Pigeonhole principle for a triangle Consider a equilateral triangle of total area 1. Suppose 7 points are chosen inside. Show that some 3 points form a triangle of area $\leq\frac 14$.
 A: Choose one point $p$ and draw a line from $p$ to each of the other six points.
We can order the six points $a,b,c,d,e,f$ going clockwise around point $p$ and draw lines from $a$ to $b$, from $b$ to $c$, from $c$ to $d$, from $d$ to $e$ and from $e$ to $f$. 
This gives five disjoint triangles which fit inside the triangle of area $1$.
Therefore the total area of the five triangles is less than or equal to one and at least one triangle has area less than or equal to $\frac 15$. 
A: I have seen answers with 9 points (in comment link above) and 5 points (above). 
However, not with 7 points.
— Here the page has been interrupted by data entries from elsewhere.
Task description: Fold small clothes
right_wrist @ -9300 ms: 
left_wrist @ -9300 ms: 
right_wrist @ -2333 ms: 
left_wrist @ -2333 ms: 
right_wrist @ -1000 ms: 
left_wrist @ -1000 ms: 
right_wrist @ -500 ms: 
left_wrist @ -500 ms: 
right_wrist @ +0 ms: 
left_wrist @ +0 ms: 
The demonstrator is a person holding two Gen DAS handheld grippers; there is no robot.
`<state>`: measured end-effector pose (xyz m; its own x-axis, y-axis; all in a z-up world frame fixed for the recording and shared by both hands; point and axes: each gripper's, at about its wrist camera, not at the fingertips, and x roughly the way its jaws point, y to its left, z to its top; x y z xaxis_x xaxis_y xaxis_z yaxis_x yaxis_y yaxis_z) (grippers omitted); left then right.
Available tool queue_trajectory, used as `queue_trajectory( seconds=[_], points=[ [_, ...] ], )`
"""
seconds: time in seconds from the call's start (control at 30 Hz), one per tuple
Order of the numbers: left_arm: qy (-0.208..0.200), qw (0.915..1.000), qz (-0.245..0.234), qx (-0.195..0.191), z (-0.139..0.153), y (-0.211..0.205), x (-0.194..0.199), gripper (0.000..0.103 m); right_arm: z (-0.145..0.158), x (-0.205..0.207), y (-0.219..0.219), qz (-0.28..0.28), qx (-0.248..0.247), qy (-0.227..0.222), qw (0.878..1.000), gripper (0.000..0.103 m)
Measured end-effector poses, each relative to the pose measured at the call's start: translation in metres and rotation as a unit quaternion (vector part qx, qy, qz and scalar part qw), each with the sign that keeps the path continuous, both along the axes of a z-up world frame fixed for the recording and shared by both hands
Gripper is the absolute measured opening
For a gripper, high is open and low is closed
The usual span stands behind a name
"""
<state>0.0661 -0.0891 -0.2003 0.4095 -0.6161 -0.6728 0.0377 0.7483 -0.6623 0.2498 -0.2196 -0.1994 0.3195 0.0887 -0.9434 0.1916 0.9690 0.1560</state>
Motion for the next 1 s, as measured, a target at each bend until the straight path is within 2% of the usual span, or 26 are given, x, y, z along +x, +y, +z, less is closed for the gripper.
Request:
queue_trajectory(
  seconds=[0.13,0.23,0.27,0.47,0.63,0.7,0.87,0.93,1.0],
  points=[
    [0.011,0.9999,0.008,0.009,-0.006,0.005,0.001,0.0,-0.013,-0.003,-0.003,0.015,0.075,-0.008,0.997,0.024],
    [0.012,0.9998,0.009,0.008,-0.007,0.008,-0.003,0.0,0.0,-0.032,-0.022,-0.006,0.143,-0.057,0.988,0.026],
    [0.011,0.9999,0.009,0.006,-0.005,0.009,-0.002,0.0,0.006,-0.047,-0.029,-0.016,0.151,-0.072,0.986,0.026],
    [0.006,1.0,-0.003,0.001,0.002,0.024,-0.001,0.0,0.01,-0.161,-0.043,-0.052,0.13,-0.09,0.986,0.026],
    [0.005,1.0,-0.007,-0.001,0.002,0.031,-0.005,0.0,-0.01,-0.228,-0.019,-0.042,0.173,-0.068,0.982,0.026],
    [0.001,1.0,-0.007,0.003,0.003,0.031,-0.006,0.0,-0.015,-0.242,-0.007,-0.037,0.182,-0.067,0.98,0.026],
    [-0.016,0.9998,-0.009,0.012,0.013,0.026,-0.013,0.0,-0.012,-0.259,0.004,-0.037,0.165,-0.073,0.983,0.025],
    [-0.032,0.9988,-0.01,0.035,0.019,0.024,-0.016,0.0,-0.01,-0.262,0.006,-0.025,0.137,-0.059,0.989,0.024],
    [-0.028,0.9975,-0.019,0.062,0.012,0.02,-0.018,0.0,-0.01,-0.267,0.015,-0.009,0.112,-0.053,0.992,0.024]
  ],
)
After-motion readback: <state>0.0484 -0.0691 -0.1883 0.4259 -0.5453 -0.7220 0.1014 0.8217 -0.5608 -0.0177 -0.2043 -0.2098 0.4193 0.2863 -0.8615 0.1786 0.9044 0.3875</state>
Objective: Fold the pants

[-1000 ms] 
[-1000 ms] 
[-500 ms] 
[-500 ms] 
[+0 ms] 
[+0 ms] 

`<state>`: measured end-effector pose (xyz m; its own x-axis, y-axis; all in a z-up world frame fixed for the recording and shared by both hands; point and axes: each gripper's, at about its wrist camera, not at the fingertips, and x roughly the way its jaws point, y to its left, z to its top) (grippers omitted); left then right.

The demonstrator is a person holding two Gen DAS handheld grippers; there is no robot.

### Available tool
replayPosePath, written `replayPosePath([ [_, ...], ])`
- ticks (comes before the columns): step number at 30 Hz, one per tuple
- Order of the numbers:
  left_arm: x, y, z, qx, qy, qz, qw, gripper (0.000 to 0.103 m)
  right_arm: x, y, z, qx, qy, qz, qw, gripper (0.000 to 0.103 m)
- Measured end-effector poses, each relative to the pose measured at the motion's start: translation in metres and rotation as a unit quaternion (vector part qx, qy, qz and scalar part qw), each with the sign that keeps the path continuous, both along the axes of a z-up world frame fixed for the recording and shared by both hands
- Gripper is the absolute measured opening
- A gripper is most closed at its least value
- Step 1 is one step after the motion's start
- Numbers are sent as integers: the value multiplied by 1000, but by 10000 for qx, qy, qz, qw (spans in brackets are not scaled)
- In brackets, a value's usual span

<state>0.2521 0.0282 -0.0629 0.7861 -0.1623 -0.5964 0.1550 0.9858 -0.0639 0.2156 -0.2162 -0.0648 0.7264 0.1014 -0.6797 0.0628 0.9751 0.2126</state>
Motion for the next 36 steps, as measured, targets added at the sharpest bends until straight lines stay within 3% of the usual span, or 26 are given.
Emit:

Please see below:
Drawlines from midpoints of all 3 sides to each other
Now we have 6 points (3 vertices and 3 mid points)
we have 4 triangles of equal area 1/4. (equilateral triangle)
To add the 7th point will create a triangle of area less than 1/4.
QED
A: 
Divide the triangle into 4 equal size areas.
As the diagram above,
there are only 6 vertices the 4 triangles share such that the area of each group of 3 vertices is $\frac{1}{4}$, with any additional vertex attached will it fall into the center of any group of 3 vertices. Hence if 7 points are chosen, we can always see the area of 3 of them is less than $\frac{1}{4}$.